Seizing Freedom – David Roediger

seizingfreedom

Why did I read this?

VersoBooks is a leading leftwing publishing house that specializes in array of social, political, historical and cultural subjects ranging from Critical Theory to Economics. It’s certainly up there on my list of favorite book distributors.

I caught Roediger’s latest release on holiday sale, and since I’m always in the market for studies on Reconstruction, I thought I’d give this a shot, my first read of the author. While I’m familiar with the general background and lead-up to Reconstruction in America, arguably the most egalitarian period in the nation’s history, this book promised a more detailed look at the ordinary, detailed facets of life during this period of history. In that expectation, I was not disappointed. Roediger demonstrates radical attitudinal changes amongst Northerners with respect to the possibilities of black (and women’s) emancipation with such artifacts as anti-racist envelope designs; paintings depicting the social power of women – particularly in the care of disabled veterans; and even popular jokes at the time (“the runaway master”) that showed a world turning upside down. The review below summarizes some additional takeaways and suggestions for further study.

Review

Since taking up independent study of The Civil War and Reconstruction about 10 years ago, I’ve found myself strongly on the side of an historiography that, taking Eric Foner’s research as a foundation, frames this period of American history as a revolutionary one, both in the political and social sense. David Roediger’s Seizing Freedom shares this perspective and expands its description of “revolutionary time” to include suffragists, labor and immigrant rights activists beyond the typical protagonists of such history: Radical Republicans, abolitionists and, of course, the slaves themselves. The entire picture amounts to what Roediger has recovered from a rich and incredibly well-documented collection of primary and secondary sources as a period of “Jubilee,” a joyous era of emancipation, the ripple effects of which could be found in the struggle for women’s suffrage, as well as Marxist and Anarchist-inspired movements for the 8-hour workday.

In many ways, Roediger’s study is a spin-off of the “self-emancipation” concept originally developed by W. E. B. Du Bois’s in his classic Black Reconstruction. The major premise here is that slaves conducted a “general strike” against the Slaveocracy, withholding – before and during the course of the War – their labor through various means of escape, resistance and taking-up of arms in the struggle against the Confederacy. In its current iteration, the thesis is a challenge to titans in the field, such as the brilliant James M. McPherson, whose “Who Freed the Slaves?” answers with a resounding “Abraham Lincoln.”

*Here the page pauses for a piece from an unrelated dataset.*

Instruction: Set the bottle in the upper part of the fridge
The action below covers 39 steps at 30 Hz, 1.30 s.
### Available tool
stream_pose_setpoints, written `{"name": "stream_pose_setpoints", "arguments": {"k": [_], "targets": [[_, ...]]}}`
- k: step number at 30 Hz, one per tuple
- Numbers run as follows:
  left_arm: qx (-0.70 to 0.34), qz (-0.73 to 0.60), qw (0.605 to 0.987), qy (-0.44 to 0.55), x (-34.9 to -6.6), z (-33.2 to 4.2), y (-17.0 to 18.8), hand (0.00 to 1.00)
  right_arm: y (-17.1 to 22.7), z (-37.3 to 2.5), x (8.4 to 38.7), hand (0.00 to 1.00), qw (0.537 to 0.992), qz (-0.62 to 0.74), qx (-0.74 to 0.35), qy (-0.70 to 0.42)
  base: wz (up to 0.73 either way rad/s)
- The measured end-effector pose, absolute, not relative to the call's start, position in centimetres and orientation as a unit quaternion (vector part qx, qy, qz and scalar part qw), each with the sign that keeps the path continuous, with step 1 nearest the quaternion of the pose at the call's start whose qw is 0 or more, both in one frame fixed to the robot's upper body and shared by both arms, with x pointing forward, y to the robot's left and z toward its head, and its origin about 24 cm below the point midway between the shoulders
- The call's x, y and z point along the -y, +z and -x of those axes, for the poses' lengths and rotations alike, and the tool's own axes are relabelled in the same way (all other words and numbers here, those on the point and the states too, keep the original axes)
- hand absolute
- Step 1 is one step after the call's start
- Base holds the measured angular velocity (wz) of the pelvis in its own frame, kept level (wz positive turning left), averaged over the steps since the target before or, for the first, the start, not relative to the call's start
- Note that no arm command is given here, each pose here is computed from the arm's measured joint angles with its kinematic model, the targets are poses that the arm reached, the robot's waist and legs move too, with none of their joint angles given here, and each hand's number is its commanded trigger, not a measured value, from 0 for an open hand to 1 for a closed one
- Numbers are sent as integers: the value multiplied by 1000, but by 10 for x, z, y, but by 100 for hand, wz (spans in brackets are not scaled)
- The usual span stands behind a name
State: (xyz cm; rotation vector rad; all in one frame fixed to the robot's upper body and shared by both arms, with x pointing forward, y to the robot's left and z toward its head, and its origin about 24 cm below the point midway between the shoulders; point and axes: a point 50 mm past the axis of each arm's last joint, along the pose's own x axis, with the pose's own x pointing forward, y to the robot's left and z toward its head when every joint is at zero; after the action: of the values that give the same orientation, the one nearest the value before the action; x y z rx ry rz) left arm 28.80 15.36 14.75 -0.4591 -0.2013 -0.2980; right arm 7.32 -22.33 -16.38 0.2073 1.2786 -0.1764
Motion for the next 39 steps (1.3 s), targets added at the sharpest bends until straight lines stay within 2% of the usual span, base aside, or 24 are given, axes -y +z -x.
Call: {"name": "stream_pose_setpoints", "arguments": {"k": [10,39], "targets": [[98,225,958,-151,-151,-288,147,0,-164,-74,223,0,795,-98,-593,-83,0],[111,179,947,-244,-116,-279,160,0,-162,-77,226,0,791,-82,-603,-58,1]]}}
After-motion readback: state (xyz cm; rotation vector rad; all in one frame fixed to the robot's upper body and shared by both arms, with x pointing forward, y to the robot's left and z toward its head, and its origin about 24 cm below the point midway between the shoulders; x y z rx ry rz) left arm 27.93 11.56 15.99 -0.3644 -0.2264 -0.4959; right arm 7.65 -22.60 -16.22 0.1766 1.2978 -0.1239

As I understand his argument, Roediger poses “self-emancipation” against the “Great Man” thesis not by way of absolutely negating Lincoln’s important role in prosecuting the revolutionary struggle against the Confederacy. Rather, borrowing from Byron’s dictum that “…who would be free, must themselves strike the blow” and Frederick Douglass’s understanding that power concedes nothing without a demand, Seizing Freedom challenges us to see beyond Lincoln’s role as the “Great Emancipator” – “shorthand,” Roediger argues, for impoverishing all [the] movements” addressed under the rubric of Jubilee. He identifies the North’s victory in the largely anonymous freedmen, women and allied whites in the abolitionist movement, without whose pressure and resolve the North would not have unleashed the war’s revolutionary potential. As he quotes Douglass in the introductory chapter, “We are not to be saved by the captain, but by the crew.”

Douglass and Du Bois are stand-out figures in this book, and while I have a few outstanding questions about their / Roediger’s “self-emancipation” thesis, Roediger has left me with a much deeper interest in both of his subjects’ thought and activism. Victoria Woodhull’s sister, Tennessee Claflin, has also stood out for me as an interesting subject of deeper study, a militant socialist who at the head of an African-American militia marched with the Irish nationalists, and with the International Workingman’s Association in commemoration of the Paris Commune. 

I have highlighted Union Leagues, Disability Studies (a relatively new field of study it seems), the Civil War Veterans pension program and rifts between the Womens Suffrage and Abolitionist movements broadly as additional focuses for further research. I also appreciated several parallels that Roediger implicitly draws to today’s political environment: (a) the tendency of social movements to break-apart into sectarian or sectoralist milieus during historical troughs (anti-Revolution Time, as Roediger might say) and (b) the tendency of those movements to compromise principled independence when their strength appears to be waning (a la the Suffragists under Anthony and Stanton when they approached the reactionary Democratic Party).

In summary, I found the book to be readable, engaging, conceptually rich, and considering the weight given to such cultural artifacts as suffragist patches and wartime anti-racist envelopes, incredibly detailed. In the Acknowledgements section, Roediger thanks his graduate mentor Sterling Stuckey, an historian and Melville expert “who made this book possible”- remarkable, I think, given Roediger’s own ability to tell such a compelling story across high and low points of social and political history.